▸ **Work to complete**: If a line of the records contains the word "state", list it.

[Stored items from a collection]
###
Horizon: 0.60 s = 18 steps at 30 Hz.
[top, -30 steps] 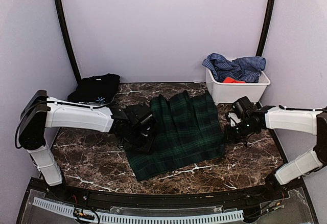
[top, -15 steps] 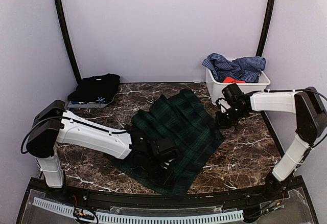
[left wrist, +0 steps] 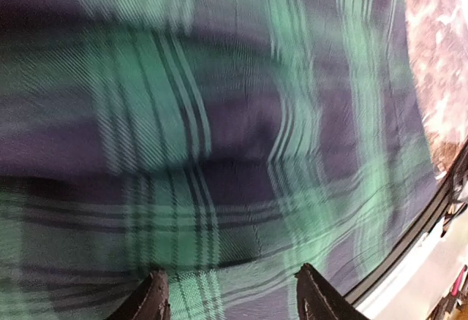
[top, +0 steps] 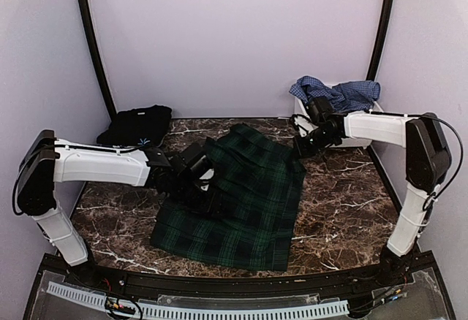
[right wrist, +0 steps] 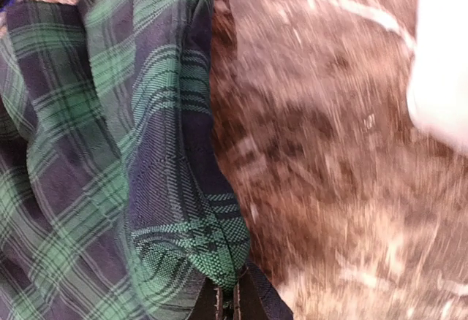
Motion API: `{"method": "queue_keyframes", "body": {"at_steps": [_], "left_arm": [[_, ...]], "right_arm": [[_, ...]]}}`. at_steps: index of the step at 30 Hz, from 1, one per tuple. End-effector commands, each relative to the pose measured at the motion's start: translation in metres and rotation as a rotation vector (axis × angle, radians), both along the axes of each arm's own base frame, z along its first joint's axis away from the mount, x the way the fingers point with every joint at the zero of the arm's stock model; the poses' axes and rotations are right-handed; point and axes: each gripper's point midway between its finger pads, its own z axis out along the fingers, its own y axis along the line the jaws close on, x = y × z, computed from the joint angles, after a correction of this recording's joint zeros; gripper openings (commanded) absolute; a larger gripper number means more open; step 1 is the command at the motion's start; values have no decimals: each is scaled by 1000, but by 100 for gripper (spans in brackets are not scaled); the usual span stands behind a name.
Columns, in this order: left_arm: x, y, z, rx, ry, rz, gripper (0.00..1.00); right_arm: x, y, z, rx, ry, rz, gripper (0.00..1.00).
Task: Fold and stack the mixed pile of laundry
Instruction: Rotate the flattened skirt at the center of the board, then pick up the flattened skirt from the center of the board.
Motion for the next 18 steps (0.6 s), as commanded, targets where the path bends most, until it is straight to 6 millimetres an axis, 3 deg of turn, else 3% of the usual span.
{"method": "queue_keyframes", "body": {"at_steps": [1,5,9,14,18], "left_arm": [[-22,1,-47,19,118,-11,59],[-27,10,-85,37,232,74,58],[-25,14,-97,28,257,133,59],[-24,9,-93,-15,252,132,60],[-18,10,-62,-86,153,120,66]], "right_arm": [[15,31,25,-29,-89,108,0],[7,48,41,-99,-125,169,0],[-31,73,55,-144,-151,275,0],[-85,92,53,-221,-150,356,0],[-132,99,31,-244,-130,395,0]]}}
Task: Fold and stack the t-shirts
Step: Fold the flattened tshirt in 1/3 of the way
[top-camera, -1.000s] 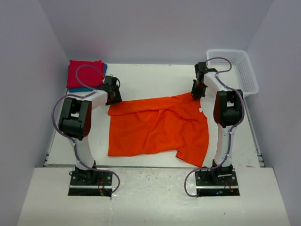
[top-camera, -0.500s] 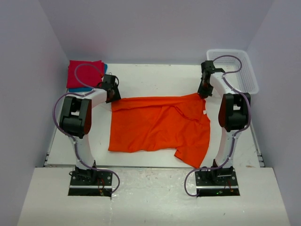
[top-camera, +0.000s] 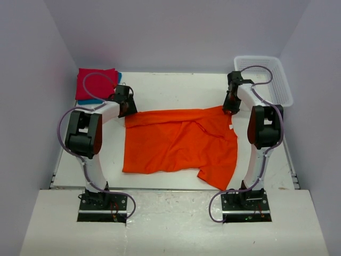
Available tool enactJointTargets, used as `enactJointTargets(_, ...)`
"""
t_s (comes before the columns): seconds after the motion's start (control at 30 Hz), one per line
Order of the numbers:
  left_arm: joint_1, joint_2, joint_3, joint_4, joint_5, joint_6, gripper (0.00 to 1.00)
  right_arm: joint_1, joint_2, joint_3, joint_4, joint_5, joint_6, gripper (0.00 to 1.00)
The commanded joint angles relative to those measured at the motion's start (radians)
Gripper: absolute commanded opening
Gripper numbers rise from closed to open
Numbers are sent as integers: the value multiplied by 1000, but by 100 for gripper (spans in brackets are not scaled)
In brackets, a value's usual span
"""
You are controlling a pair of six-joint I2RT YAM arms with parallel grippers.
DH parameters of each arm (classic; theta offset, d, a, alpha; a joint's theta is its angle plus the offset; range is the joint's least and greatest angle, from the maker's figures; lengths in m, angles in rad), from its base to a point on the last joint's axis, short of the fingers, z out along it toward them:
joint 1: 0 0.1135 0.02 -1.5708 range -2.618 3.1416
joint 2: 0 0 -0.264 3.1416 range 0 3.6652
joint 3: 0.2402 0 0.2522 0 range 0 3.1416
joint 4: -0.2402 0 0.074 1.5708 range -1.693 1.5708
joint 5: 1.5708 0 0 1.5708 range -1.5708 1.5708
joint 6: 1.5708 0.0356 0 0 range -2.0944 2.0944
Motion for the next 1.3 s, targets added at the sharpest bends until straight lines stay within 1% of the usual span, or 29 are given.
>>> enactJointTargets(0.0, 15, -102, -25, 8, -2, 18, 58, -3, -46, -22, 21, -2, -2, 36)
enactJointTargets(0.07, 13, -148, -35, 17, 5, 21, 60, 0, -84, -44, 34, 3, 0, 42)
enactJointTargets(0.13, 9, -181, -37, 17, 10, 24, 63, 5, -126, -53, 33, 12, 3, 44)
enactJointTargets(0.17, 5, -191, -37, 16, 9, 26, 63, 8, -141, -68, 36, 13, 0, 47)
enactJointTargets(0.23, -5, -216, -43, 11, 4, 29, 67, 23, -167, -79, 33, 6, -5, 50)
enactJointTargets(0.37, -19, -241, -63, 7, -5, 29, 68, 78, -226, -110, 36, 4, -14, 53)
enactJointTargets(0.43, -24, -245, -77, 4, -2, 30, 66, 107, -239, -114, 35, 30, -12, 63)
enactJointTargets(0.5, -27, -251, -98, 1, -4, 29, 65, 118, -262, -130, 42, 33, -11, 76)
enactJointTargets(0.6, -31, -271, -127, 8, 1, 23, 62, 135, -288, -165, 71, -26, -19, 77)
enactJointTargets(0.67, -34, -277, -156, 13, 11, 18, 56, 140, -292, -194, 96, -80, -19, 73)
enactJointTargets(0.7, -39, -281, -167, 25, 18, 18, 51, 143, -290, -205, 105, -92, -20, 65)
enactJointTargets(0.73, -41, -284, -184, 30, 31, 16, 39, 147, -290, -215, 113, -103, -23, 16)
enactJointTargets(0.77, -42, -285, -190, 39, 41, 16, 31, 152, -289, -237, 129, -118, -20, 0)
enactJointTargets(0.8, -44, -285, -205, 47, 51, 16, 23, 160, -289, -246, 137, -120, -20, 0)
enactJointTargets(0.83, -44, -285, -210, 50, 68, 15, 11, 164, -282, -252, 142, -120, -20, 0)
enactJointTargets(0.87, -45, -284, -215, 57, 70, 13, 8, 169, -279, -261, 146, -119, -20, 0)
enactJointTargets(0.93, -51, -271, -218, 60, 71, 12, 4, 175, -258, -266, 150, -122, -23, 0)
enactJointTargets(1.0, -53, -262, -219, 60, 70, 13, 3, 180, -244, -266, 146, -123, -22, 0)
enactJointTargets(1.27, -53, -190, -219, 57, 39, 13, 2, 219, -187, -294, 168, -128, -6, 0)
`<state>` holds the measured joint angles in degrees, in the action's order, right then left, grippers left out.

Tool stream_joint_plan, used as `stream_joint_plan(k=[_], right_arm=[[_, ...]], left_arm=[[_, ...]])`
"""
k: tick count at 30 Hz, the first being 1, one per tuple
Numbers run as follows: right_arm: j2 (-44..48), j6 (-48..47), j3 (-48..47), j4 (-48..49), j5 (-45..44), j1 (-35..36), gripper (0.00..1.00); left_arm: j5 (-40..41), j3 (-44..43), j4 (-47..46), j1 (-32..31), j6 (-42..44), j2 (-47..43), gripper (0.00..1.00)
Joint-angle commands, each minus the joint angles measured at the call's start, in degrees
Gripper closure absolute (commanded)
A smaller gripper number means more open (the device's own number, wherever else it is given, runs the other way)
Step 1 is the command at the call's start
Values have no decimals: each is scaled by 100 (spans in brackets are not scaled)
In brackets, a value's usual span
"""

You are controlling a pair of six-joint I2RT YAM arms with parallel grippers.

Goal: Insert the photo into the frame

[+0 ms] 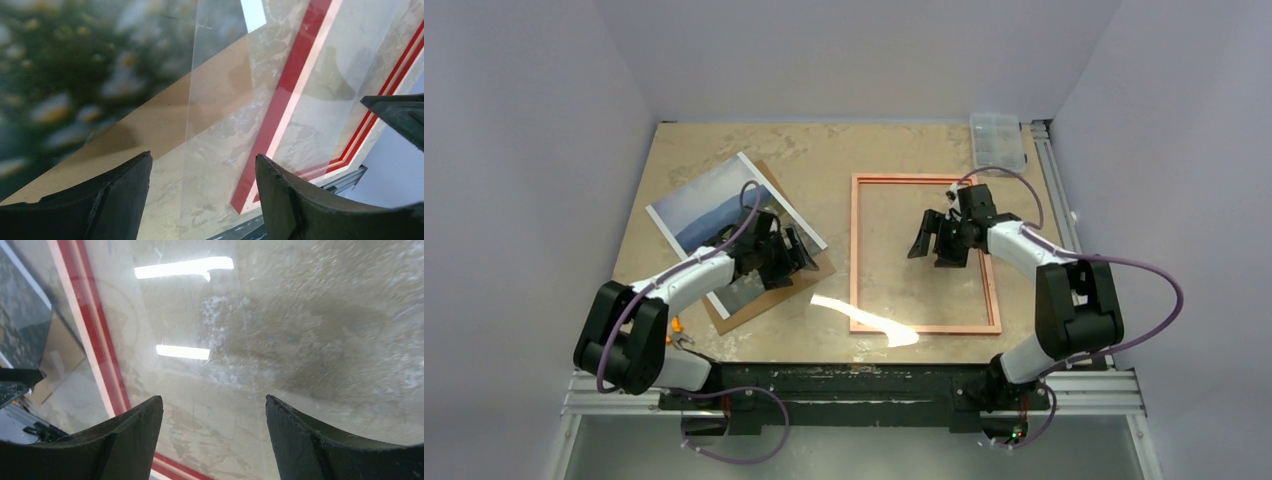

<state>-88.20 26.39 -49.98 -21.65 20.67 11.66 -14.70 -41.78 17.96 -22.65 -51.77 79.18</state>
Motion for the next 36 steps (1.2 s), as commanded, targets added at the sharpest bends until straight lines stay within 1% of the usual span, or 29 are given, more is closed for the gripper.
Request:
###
▸ **Solution to the problem**:
`<state>` holds the measured joint angles in degrees, in the action's order, right then left, grippers left out.
<state>-88.20 26.39 -49.98 -21.65 20.67 11.66 -14.70 -41.78 17.96 -22.65 -51.77 79.18</state>

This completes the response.